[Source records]

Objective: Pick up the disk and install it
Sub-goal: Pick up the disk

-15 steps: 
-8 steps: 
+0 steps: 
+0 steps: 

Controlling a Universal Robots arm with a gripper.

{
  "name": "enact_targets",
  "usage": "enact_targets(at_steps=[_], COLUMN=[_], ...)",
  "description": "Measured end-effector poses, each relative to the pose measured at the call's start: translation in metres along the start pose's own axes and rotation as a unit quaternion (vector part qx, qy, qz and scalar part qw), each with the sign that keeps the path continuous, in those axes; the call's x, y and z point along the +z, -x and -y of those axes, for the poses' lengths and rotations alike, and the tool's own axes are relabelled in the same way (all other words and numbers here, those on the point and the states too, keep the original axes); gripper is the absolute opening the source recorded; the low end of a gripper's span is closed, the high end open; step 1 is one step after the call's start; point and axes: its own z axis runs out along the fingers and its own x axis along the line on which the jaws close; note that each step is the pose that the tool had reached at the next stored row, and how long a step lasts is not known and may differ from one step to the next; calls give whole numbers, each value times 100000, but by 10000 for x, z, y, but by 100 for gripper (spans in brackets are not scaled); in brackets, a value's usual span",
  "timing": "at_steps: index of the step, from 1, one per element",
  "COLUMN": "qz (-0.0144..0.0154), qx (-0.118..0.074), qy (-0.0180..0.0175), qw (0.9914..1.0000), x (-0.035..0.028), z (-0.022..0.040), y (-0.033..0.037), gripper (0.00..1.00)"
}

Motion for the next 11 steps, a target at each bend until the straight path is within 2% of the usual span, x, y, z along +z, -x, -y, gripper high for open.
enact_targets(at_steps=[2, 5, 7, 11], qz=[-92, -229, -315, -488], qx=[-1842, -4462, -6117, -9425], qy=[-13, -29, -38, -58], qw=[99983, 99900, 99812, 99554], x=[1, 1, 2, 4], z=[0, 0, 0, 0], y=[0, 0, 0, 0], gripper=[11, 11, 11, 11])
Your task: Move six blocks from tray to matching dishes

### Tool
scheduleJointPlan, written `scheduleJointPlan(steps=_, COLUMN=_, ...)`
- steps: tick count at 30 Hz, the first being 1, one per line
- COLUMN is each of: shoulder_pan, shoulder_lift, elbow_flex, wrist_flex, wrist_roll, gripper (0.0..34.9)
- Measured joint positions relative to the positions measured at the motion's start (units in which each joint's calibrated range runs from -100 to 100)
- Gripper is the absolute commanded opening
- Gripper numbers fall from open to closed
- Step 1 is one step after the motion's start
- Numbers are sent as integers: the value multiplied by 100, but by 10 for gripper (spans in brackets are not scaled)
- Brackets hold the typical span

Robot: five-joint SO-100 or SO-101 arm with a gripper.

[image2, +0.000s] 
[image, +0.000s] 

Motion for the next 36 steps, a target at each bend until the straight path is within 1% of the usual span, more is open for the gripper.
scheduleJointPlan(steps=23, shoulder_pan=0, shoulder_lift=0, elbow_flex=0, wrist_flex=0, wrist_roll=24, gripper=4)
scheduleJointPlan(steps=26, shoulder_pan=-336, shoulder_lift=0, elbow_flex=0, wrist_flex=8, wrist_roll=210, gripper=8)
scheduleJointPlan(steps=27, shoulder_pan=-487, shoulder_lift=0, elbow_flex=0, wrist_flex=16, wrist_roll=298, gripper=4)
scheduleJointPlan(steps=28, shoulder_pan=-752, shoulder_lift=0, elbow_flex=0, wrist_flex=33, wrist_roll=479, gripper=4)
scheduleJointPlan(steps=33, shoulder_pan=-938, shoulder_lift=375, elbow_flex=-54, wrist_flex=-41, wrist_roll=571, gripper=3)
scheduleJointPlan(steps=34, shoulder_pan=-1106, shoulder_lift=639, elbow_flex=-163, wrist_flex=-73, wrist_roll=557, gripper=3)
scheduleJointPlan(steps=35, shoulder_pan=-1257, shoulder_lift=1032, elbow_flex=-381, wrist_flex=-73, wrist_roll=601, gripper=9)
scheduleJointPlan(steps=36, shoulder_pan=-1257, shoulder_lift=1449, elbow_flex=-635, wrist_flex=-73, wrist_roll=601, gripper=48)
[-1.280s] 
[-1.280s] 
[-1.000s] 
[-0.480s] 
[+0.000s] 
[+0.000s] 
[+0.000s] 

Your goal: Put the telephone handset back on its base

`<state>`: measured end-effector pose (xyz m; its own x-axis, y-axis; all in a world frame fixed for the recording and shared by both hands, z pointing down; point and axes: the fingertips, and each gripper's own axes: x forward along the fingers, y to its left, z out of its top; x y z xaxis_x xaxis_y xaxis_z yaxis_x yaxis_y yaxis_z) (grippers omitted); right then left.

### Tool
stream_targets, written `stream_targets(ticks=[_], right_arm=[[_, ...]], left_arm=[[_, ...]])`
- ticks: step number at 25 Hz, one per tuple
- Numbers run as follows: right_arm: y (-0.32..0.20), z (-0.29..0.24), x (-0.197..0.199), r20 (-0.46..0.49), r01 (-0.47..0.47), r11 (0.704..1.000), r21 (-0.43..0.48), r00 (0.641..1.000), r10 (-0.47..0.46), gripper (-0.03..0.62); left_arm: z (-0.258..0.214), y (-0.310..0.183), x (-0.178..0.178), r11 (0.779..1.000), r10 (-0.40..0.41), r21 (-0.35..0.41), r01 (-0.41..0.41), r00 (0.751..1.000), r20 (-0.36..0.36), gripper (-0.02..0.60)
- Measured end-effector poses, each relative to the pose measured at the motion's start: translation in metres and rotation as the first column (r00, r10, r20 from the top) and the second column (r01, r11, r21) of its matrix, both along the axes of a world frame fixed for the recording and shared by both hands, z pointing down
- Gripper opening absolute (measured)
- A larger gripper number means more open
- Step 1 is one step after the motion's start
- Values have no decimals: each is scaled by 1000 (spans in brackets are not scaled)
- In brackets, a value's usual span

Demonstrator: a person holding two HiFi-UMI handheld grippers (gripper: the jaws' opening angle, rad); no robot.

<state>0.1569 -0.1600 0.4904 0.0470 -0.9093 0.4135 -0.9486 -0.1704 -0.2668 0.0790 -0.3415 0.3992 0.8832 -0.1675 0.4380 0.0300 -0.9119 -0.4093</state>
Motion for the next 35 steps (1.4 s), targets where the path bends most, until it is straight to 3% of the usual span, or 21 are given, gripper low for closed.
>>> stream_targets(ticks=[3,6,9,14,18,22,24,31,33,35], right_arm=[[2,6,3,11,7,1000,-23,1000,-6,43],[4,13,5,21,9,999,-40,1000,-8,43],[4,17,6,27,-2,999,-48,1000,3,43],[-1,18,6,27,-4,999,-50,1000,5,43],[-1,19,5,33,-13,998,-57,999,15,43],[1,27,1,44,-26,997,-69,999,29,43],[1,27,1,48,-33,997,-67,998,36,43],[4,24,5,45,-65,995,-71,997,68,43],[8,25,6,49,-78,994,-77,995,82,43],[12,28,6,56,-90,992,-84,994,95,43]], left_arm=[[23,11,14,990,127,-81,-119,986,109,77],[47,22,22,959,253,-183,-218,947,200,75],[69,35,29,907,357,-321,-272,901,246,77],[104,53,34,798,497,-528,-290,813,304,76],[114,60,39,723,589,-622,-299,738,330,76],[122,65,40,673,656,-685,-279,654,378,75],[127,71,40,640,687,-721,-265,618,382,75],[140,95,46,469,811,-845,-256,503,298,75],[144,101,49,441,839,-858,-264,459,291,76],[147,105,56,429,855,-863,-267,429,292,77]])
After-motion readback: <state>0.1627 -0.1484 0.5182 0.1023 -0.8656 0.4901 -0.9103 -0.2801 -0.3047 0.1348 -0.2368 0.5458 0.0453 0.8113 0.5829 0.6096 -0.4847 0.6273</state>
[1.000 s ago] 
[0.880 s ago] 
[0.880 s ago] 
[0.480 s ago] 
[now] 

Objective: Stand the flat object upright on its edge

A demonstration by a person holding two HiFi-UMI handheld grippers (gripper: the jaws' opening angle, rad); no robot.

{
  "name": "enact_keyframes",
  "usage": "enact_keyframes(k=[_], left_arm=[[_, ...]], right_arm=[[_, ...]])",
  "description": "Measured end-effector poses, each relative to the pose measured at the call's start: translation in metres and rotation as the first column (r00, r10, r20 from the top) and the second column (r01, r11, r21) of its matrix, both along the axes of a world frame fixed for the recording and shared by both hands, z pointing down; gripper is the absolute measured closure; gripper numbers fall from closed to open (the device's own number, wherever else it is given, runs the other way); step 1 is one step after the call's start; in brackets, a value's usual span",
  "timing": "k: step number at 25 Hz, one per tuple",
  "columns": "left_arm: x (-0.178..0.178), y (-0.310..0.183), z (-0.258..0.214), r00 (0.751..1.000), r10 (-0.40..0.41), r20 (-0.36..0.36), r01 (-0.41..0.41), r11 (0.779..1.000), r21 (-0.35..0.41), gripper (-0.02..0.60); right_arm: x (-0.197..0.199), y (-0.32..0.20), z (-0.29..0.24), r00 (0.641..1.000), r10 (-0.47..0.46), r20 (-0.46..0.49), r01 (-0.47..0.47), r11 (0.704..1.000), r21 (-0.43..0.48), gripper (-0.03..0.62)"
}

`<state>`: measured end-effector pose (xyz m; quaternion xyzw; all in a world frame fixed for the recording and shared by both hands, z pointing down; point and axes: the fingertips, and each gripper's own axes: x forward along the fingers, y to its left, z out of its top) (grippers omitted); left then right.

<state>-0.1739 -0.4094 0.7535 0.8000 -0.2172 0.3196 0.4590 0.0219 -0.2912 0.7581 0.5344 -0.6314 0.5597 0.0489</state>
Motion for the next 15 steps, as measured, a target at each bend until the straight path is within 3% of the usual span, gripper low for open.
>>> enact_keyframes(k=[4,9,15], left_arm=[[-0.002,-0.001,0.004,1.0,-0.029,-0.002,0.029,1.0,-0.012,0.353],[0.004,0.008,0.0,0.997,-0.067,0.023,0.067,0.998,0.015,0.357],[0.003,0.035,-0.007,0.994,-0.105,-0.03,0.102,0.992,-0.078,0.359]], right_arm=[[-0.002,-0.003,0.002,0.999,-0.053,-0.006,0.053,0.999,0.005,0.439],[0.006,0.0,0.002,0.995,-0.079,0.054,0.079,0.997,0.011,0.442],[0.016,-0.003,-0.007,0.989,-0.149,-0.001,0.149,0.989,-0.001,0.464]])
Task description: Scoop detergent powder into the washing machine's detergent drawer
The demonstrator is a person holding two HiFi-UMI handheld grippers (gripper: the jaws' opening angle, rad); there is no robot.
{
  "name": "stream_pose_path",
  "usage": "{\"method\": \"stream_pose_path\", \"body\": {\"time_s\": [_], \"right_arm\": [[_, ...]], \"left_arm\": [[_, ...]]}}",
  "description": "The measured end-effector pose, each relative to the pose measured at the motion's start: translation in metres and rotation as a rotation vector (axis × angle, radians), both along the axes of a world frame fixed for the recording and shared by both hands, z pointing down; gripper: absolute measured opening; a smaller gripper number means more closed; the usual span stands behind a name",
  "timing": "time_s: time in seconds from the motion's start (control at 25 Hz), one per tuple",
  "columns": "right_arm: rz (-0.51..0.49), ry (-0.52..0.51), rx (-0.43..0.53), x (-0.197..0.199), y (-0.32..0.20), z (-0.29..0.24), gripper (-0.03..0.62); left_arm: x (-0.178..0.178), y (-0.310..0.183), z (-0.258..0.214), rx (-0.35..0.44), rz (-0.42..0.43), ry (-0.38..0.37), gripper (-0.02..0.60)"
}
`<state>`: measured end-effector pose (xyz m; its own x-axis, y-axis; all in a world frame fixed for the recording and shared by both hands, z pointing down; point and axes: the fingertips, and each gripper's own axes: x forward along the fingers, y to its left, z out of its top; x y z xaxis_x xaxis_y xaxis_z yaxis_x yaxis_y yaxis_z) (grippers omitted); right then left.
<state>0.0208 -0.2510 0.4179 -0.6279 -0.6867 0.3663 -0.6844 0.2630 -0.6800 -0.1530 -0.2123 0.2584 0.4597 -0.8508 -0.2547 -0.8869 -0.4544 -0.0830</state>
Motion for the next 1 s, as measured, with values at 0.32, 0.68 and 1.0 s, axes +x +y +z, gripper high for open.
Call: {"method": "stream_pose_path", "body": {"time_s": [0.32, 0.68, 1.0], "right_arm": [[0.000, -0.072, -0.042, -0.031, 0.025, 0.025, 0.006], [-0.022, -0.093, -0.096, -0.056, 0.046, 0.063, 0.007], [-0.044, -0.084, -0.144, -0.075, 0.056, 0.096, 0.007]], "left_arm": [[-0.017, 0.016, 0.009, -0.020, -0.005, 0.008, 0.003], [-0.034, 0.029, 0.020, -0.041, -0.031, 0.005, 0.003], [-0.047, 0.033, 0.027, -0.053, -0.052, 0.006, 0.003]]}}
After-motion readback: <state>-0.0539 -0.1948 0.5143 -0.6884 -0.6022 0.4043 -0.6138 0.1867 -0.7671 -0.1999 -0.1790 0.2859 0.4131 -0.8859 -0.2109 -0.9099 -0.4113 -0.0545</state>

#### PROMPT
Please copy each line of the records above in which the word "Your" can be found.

#### SOLUTION FOR THIS TASK
Your task: Move six blocks from tray to matching dishes
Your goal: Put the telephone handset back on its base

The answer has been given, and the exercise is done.